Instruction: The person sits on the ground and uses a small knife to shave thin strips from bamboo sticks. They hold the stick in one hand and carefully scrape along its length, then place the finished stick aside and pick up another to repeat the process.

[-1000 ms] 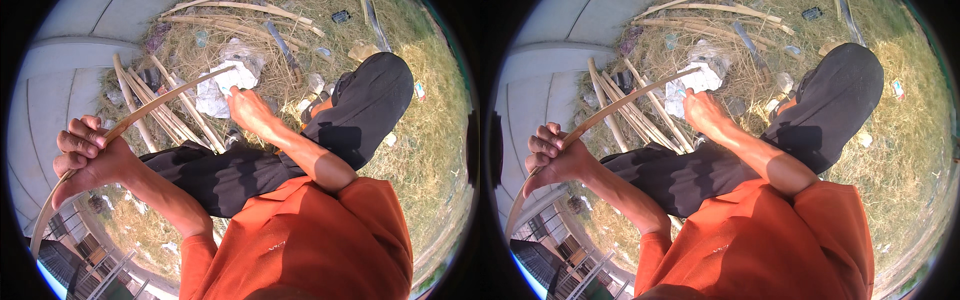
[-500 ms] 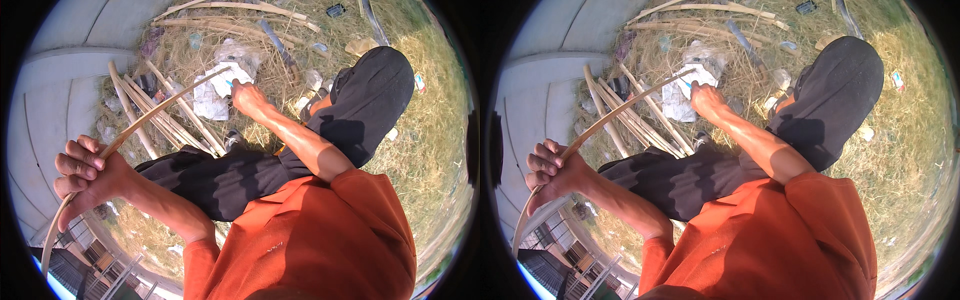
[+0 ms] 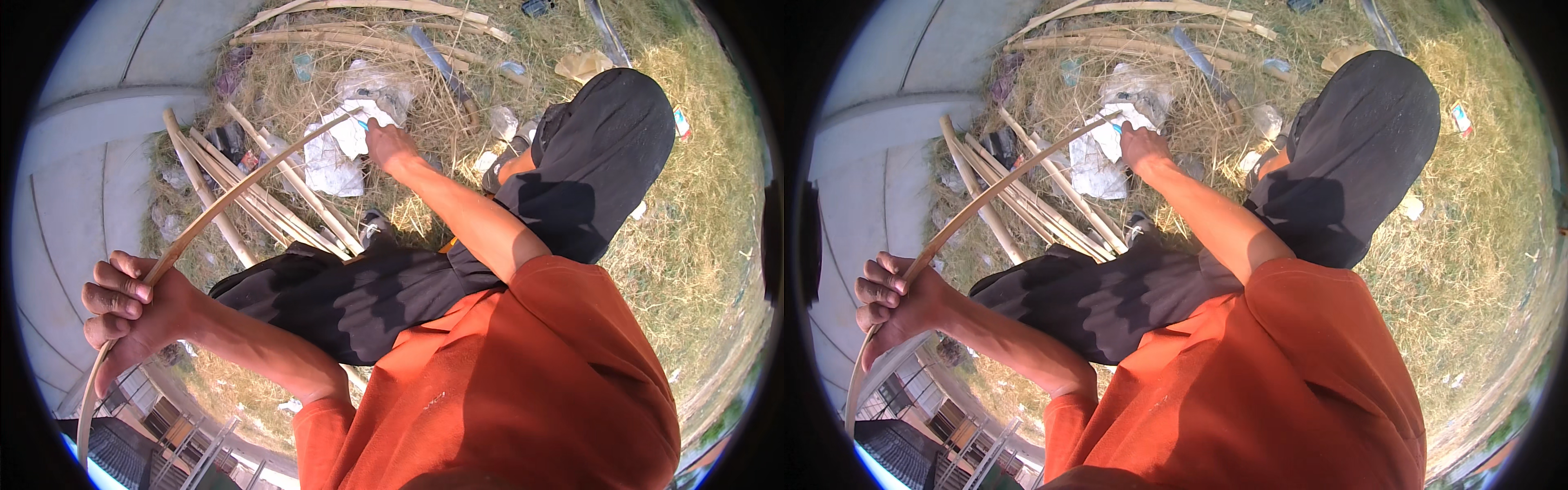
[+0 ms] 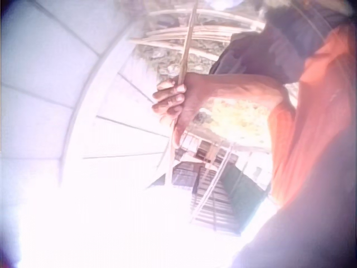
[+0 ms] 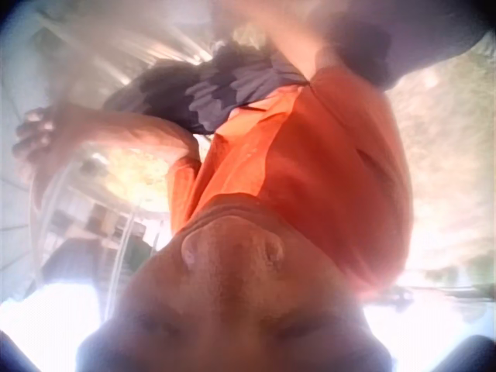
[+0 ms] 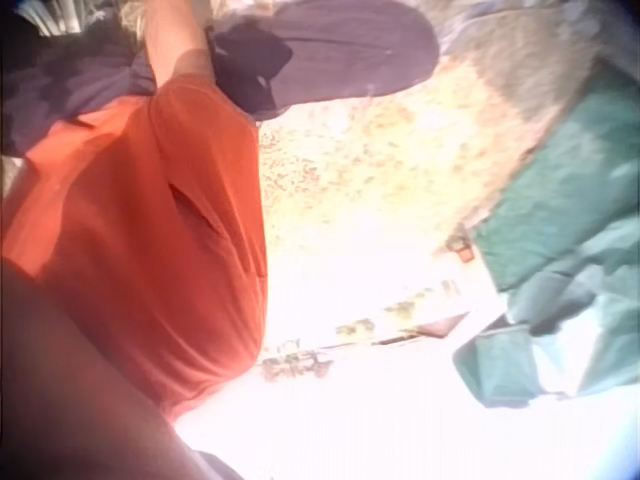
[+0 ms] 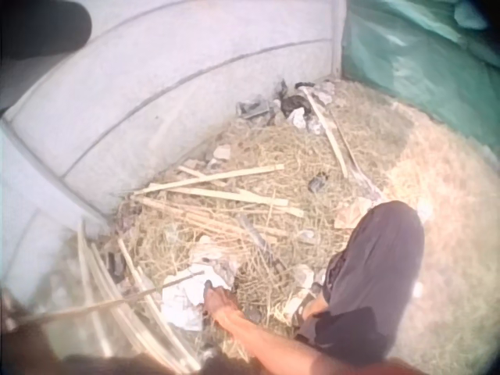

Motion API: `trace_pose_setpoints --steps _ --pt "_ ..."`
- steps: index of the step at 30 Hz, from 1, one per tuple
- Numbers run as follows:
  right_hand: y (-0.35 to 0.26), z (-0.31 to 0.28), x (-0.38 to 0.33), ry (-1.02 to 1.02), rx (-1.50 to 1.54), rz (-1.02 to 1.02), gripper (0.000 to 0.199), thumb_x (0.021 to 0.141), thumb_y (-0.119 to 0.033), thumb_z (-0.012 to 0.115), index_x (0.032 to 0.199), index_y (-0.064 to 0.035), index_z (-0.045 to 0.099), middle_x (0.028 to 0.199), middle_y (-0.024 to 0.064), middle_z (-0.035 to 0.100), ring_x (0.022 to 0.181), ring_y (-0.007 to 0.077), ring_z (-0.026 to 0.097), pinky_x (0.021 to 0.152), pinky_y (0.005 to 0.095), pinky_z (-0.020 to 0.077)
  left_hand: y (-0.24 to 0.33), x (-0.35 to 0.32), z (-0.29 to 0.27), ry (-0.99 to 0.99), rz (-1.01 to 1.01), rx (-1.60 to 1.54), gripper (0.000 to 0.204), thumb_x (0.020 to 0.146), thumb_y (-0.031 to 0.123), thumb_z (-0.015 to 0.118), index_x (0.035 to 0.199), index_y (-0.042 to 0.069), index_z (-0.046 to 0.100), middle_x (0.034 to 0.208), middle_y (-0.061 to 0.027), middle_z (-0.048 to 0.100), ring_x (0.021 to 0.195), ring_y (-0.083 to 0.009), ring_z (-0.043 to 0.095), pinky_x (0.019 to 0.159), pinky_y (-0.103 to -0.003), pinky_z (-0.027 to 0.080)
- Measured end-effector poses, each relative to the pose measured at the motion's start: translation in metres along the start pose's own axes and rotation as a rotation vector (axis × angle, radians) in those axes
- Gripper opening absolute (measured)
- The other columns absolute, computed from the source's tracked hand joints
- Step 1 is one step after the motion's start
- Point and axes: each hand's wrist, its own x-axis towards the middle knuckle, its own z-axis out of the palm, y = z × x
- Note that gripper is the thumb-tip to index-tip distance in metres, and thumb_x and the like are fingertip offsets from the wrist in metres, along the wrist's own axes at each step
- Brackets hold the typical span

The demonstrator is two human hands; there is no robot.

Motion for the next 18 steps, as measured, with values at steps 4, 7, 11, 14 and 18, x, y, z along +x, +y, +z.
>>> trace_pose_setpoints --steps 4,7,11,14,18 --pt "0.015 0.013 0.009 -0.021 -0.056 0.077 0.032 0.094 -0.015 0.037 0.115 0.0019 0.054 0.109 0.0249 0.063 0.101 0.0387 0.062 0.084 0.0458 0.0519 -0.002 0.004 -0.007 -0.066 -0.005 -0.017 0.075 0.072 0.083 0.035 0.050 0.011 0.039 0.050 0.0007 0.032 0.044 -0.0124 0.033 0.048 -0.028 0.034" --pt "0.010 0.016 0.001 -0.024 -0.065 0.119 0.034 0.094 -0.016 0.039 0.120 0.0008 0.052 0.112 0.0239 0.062 0.102 0.0392 0.062 0.087 0.0462 0.0508 0.001 0.003 -0.005 -0.036 -0.006 0.003 0.075 0.072 0.083 0.036 0.049 0.012 0.037 0.050 0.0008 0.032 0.045 -0.0127 0.033 0.049 -0.028 0.031" --pt "-0.002 0.003 -0.010 -0.050 0.016 0.146 0.034 0.093 -0.015 0.040 0.120 0.0036 0.051 0.110 0.0275 0.061 0.100 0.0403 0.062 0.087 0.0471 0.0504 0.001 0.004 -0.011 -0.009 -0.021 0.009 0.075 0.072 0.083 0.037 0.049 0.012 0.037 0.050 0.0007 0.032 0.046 -0.0128 0.031 0.049 -0.028 0.029" --pt "0.005 0.008 -0.009 0.018 0.066 0.186 0.033 0.092 -0.013 0.042 0.118 0.0053 0.052 0.108 0.0295 0.061 0.101 0.0408 0.062 0.086 0.0467 0.0512 0.000 0.005 -0.013 0.004 -0.012 -0.007 0.075 0.072 0.083 0.038 0.050 0.012 0.039 0.050 0.0005 0.033 0.047 -0.0129 0.031 0.050 -0.028 0.029" --pt "-0.009 -0.006 -0.013 0.044 0.140 0.162 0.031 0.090 -0.011 0.044 0.114 0.0053 0.055 0.108 0.0289 0.062 0.100 0.0415 0.062 0.084 0.0456 0.0522 0.002 0.005 -0.020 0.008 -0.026 -0.024 0.075 0.072 0.083 0.038 0.050 0.012 0.038 0.051 0.0002 0.033 0.047 -0.0131 0.032 0.050 -0.028 0.030"
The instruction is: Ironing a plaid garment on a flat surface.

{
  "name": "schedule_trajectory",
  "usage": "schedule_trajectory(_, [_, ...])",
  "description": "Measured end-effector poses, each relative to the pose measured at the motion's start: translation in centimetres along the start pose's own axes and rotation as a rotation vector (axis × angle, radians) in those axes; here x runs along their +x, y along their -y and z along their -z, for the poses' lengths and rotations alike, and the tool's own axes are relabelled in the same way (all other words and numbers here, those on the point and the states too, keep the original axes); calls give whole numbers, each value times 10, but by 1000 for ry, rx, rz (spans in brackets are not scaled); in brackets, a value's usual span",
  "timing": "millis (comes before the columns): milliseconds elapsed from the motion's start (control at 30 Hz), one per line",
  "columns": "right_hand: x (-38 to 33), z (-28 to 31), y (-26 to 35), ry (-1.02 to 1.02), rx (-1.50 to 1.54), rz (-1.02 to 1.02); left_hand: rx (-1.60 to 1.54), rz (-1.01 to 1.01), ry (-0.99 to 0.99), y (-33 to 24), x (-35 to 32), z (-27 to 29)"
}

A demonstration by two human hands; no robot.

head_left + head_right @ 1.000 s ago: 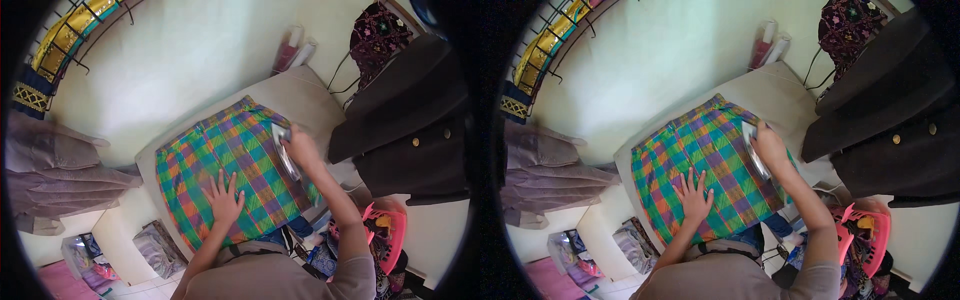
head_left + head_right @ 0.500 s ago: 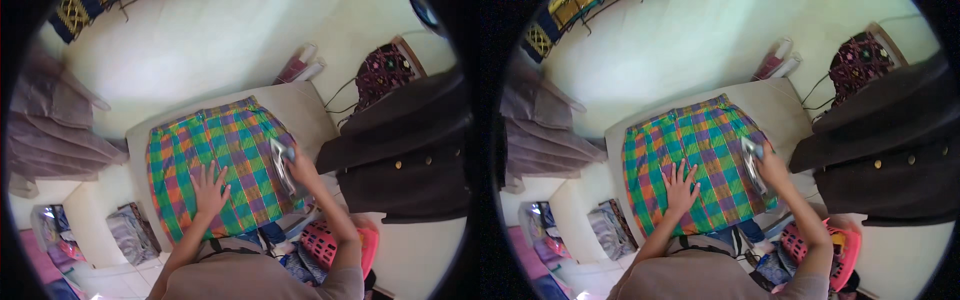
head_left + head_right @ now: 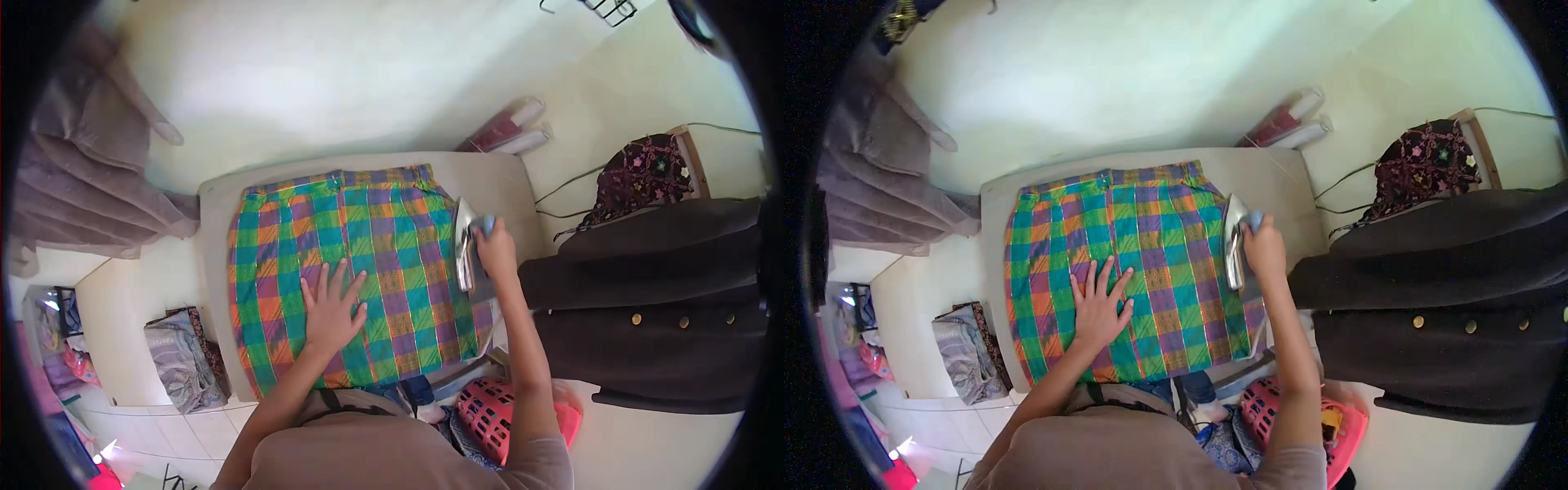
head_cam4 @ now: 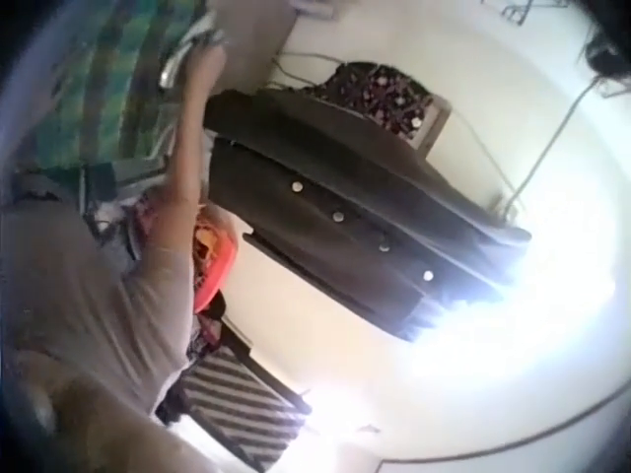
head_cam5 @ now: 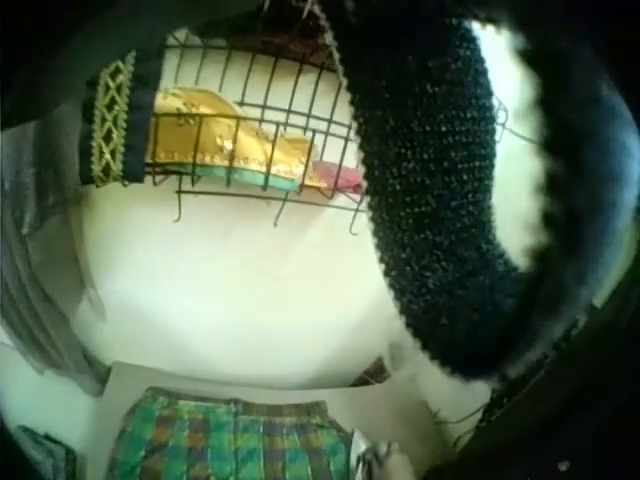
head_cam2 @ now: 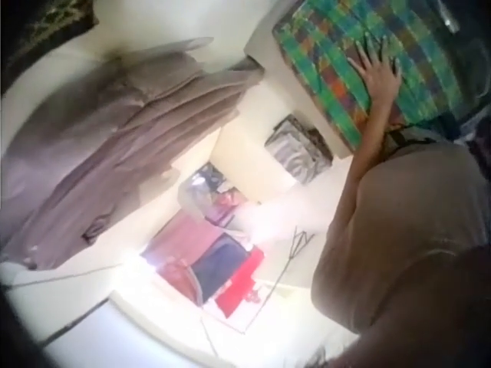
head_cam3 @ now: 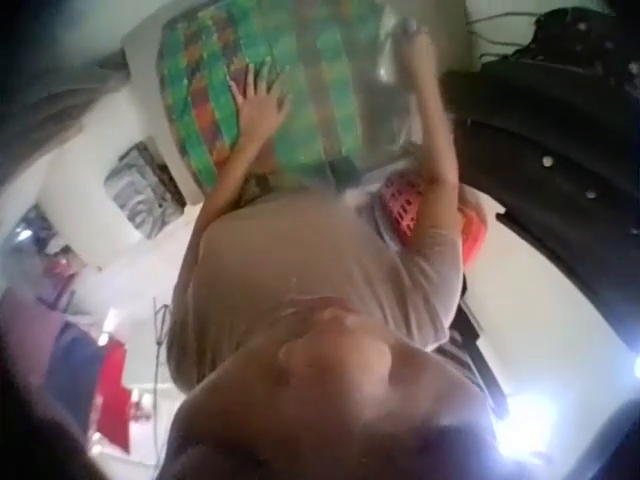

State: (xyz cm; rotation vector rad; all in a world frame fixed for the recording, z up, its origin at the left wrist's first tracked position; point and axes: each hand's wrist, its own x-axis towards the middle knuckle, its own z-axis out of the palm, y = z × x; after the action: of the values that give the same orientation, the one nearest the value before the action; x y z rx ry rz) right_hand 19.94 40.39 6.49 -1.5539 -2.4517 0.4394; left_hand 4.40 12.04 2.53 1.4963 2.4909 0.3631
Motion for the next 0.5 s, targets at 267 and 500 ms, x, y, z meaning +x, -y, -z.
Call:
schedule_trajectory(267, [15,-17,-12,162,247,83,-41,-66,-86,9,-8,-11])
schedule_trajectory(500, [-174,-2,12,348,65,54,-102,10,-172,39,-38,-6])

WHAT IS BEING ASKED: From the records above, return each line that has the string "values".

ANSWER FOR THIS EXERCISE:
Motion for the next 18 steps, as measured, with values at steps 4, 7, 11, 14 and 18, x, y, z along +x, +y, +z.
State: (xyz cm; rotation vector rad; all in a world frame fixed for the recording, z up, its origin at the left wrist's first tracked position; point and axes: each hand's wrist, its own x-axis towards the middle knuckle, its own z-axis out of the palm, y = z × x; after the action: of the values that give the same orientation, the one nearest the value before the action; x y z rx ry rz) right_hand 19.94 40.39 6.49 -1.5539 -2.4517 0.4394; left_hand 4.40 12.04 2.53 1.4963 2.4909 0.3631

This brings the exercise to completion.